→ **Task requirements**: Transcribe, word for word and without additions, each line below from the one containing "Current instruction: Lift" through the one containing "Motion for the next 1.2", both ends included.

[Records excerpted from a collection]
================

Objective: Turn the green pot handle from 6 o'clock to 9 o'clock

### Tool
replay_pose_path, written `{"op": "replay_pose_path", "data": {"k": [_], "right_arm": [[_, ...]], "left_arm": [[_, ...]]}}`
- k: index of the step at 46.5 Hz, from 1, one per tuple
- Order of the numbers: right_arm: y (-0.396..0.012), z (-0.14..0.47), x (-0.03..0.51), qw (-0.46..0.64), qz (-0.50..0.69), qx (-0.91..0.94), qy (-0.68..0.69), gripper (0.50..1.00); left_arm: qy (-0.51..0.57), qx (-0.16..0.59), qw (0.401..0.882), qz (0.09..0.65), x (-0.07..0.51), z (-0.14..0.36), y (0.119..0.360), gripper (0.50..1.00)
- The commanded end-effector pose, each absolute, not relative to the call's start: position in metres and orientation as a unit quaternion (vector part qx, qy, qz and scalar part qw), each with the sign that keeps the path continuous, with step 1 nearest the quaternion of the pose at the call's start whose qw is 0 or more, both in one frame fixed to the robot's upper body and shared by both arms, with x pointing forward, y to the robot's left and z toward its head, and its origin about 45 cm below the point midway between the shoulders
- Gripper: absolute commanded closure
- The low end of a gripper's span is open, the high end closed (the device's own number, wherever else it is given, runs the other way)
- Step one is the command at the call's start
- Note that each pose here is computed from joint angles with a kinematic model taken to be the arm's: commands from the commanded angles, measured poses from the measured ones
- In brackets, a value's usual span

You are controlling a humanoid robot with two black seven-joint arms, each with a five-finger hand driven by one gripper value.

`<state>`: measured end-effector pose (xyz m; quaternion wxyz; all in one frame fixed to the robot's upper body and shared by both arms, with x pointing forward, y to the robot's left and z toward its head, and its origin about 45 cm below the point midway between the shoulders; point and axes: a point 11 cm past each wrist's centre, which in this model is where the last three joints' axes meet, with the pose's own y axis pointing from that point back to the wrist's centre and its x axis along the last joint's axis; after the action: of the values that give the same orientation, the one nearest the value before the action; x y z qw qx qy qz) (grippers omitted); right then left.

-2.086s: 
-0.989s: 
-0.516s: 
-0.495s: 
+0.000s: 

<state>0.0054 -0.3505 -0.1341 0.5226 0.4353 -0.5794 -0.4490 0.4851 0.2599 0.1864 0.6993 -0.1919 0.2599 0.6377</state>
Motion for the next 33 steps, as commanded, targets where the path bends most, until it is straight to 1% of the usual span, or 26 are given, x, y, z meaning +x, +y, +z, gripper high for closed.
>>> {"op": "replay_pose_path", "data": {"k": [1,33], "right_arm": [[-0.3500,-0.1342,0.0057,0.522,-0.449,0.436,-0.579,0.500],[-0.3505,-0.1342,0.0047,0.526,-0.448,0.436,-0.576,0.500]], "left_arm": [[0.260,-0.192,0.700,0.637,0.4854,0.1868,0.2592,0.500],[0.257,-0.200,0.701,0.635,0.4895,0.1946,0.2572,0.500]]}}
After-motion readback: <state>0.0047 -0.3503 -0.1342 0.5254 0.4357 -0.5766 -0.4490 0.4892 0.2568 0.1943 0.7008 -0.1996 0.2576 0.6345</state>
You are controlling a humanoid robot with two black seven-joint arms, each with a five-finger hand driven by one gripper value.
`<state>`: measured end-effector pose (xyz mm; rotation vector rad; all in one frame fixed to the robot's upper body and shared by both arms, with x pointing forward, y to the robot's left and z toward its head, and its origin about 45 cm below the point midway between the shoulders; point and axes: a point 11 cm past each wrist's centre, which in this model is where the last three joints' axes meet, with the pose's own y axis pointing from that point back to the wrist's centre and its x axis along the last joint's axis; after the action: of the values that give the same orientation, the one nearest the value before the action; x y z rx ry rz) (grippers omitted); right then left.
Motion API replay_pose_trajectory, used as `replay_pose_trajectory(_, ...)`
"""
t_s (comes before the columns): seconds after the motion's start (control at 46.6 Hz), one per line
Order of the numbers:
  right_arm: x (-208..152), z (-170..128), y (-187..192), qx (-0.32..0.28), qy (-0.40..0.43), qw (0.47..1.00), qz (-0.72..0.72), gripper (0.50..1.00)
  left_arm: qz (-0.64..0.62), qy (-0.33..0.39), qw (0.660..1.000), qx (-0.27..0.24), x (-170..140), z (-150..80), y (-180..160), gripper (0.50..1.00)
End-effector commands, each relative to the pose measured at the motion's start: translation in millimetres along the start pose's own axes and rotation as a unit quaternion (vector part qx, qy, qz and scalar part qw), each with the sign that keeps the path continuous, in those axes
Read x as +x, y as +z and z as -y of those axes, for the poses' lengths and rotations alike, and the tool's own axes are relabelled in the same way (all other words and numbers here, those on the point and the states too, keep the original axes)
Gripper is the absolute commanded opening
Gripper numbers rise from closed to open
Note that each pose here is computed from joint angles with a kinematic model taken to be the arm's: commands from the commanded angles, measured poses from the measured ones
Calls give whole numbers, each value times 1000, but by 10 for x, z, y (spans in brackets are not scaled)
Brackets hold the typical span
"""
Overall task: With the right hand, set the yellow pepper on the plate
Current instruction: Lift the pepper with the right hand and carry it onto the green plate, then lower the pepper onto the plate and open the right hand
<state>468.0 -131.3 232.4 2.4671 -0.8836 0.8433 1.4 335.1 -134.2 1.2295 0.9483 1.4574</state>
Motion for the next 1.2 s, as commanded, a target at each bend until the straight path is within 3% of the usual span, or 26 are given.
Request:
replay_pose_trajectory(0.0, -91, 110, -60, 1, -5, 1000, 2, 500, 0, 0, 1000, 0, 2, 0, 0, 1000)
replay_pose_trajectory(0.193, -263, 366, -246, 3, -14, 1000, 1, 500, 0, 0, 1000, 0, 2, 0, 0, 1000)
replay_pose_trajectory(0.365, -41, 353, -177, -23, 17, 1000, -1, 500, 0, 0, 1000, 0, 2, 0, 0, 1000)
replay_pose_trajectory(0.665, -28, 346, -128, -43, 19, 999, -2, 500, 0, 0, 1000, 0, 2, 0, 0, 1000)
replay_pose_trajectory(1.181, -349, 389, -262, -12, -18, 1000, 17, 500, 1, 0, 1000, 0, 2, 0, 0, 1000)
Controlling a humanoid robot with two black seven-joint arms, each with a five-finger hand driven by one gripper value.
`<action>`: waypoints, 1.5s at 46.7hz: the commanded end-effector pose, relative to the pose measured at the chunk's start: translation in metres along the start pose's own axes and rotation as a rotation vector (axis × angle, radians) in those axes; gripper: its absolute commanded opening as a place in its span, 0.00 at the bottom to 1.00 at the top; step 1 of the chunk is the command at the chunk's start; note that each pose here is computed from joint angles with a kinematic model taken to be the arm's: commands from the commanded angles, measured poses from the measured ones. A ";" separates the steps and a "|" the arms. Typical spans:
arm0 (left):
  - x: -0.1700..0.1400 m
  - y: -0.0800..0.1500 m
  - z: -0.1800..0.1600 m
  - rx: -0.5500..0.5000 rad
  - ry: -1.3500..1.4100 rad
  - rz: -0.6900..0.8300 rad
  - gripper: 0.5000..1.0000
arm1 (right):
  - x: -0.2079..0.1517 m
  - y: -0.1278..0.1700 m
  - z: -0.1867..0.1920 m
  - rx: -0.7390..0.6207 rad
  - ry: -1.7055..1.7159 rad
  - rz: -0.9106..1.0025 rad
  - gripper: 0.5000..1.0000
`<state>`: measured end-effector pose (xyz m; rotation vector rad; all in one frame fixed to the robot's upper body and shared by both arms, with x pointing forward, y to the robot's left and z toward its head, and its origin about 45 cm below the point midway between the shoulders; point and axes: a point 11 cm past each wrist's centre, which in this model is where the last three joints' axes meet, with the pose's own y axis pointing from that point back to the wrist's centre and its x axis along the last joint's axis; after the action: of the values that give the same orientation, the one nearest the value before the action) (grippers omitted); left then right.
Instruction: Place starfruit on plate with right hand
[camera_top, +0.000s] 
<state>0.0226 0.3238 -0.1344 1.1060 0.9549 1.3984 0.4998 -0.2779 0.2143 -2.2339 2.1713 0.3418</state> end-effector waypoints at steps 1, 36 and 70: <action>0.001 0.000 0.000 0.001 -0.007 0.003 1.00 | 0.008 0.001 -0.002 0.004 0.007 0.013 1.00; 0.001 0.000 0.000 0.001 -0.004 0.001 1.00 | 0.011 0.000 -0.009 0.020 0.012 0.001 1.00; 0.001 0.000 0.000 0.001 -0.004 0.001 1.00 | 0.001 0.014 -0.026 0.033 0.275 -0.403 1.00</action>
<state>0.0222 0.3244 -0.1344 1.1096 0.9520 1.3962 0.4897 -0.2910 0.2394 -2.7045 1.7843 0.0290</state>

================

→ **Written answer**:
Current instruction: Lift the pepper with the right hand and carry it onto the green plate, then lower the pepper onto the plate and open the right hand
<state>468.0 -131.3 232.4 2.4671 -0.8836 0.8433 1.4 335.1 -134.2 1.2295 0.9483 1.4574</state>
Motion for the next 1.2 s, as commanded, a target at each bend until the straight path is within 3% of the usual span, or 26 are given.

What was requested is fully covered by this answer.